### Problem description:
Only lines containing "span" are wanted from the data below. Copy those lines.

### Recorded information:
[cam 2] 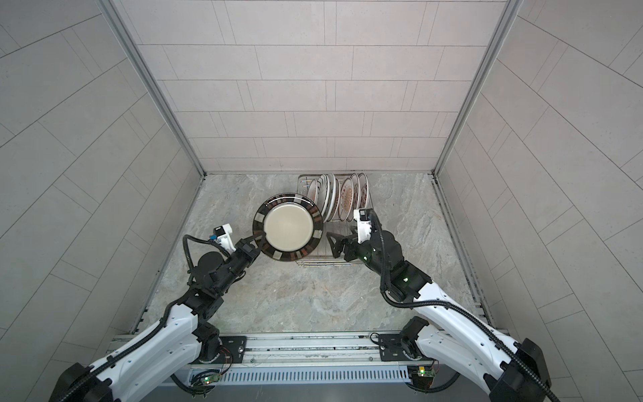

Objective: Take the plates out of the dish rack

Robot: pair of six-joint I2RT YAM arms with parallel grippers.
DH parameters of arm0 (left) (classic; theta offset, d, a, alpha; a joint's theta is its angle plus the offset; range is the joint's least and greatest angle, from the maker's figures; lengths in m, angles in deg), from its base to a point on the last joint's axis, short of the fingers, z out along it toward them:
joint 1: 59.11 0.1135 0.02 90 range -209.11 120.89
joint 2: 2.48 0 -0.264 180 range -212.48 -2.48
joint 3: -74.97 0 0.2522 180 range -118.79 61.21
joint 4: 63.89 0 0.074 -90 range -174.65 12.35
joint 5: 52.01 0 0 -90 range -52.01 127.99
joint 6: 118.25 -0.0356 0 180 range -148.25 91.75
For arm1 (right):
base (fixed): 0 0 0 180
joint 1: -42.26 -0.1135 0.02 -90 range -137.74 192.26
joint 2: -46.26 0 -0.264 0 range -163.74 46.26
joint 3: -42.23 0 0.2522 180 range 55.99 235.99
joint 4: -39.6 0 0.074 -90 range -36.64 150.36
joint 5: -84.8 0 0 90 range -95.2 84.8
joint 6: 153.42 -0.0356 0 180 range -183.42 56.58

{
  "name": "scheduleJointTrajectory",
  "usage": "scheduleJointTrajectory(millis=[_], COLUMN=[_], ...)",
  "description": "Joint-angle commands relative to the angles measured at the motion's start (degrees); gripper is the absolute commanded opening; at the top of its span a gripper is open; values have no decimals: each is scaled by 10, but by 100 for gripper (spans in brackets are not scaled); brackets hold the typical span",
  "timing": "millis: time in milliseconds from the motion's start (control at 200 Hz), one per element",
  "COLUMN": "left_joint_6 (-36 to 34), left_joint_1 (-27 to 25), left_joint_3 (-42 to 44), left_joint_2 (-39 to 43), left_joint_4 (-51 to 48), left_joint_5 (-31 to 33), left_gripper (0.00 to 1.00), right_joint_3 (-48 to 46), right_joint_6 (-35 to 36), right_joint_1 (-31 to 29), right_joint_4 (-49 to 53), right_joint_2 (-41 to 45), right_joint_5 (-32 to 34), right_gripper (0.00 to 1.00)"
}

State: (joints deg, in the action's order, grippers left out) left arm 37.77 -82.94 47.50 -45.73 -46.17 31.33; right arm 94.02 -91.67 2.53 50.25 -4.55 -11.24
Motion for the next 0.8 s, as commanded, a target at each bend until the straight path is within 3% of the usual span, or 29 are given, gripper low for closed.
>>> scheduleJointTrajectory(millis=[0, 360, 570, 791], left_joint_6=[44, 74, 90, 81], left_joint_1=[27, 112, 151, 163], left_joint_3=[-8, 15, 25, 23], left_joint_2=[26, 41, -30, -82], left_joint_4=[89, 52, 129, 132], left_joint_5=[17, 84, 61, 105], left_gripper=[0, 0, 0, 0], right_joint_3=[42, 111, 149, 212], right_joint_6=[85, 119, 129, 120], right_joint_1=[-47, -123, -155, -167], right_joint_4=[27, 11, 7, 4], right_joint_2=[-15, -134, -192, -261], right_joint_5=[42, 52, 57, 36], right_gripper=[100, 98, 97, 96])
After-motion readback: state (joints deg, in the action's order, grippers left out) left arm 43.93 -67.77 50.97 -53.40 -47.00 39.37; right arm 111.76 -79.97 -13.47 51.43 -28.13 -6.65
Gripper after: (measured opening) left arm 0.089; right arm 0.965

### Solution for this problem:
  "description": "Joint-angle commands relative to the angles measured at the motion's start (degrees); gripper is the absolute commanded opening; at the top of its span a gripper is open; values have no decimals: each is scaled by 10, but by 100 for gripper (spans in brackets are not scaled); brackets hold the typical span",
Motion for the next 0.8 s, as commanded, a target at each bend until the straight path is within 3% of the usual span, or 29 are given, gripper low for closed.

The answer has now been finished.